■ WHAT THE TASK ASKS
Copy each line that includes the string "bracket" from the material into your answer.

■ INPUT DATA
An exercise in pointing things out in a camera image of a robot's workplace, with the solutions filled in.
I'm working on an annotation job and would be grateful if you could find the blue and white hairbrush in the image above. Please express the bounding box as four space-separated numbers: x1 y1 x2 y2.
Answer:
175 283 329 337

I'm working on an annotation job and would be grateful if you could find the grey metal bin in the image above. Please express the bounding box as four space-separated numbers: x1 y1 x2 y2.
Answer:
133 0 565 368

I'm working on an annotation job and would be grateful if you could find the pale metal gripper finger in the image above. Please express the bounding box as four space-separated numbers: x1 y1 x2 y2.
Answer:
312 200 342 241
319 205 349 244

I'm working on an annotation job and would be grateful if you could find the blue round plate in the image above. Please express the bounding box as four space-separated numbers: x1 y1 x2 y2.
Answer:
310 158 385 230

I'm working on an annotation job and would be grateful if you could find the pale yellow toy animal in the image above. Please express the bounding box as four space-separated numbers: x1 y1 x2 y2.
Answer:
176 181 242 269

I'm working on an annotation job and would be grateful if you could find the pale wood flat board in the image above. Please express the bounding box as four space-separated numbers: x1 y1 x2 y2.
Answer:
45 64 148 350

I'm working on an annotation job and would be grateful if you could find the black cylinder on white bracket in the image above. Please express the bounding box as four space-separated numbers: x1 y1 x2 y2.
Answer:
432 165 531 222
...
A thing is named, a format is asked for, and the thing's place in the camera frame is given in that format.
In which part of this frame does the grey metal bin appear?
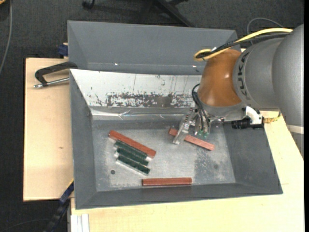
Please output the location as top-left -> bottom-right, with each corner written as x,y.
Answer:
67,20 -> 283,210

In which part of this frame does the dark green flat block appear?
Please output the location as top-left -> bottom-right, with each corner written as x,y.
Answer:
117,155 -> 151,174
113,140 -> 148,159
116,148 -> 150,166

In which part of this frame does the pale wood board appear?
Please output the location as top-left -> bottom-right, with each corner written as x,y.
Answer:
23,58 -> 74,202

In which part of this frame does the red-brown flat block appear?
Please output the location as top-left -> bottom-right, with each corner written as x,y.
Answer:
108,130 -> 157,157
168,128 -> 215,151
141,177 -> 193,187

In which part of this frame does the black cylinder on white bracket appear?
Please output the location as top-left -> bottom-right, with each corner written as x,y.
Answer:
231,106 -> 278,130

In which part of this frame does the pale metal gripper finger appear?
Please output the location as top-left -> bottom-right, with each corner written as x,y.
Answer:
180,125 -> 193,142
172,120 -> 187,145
==
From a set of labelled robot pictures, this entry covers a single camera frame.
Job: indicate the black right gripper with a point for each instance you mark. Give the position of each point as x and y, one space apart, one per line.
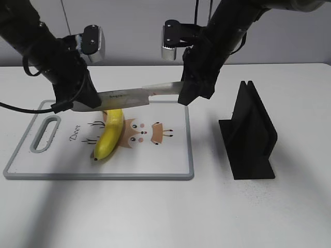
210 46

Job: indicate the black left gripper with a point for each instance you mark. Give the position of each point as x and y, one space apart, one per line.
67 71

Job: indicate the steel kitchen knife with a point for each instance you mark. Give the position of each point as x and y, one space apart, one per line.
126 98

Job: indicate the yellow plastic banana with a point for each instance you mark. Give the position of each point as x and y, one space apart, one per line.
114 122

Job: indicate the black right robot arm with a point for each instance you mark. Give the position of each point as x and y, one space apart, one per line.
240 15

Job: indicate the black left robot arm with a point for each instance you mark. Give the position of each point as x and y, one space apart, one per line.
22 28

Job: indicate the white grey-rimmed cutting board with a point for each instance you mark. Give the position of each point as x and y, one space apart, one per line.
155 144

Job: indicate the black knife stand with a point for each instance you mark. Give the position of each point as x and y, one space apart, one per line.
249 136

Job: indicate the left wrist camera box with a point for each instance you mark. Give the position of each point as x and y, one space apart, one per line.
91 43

■ TASK RESULT
I'm working on an annotation job and would be grateful if you could find the black cylinder on white bracket in the image above. Please express the bounding box as four space-separated numbers: x1 y1 x2 y2.
In which part of this frame does the black cylinder on white bracket appear?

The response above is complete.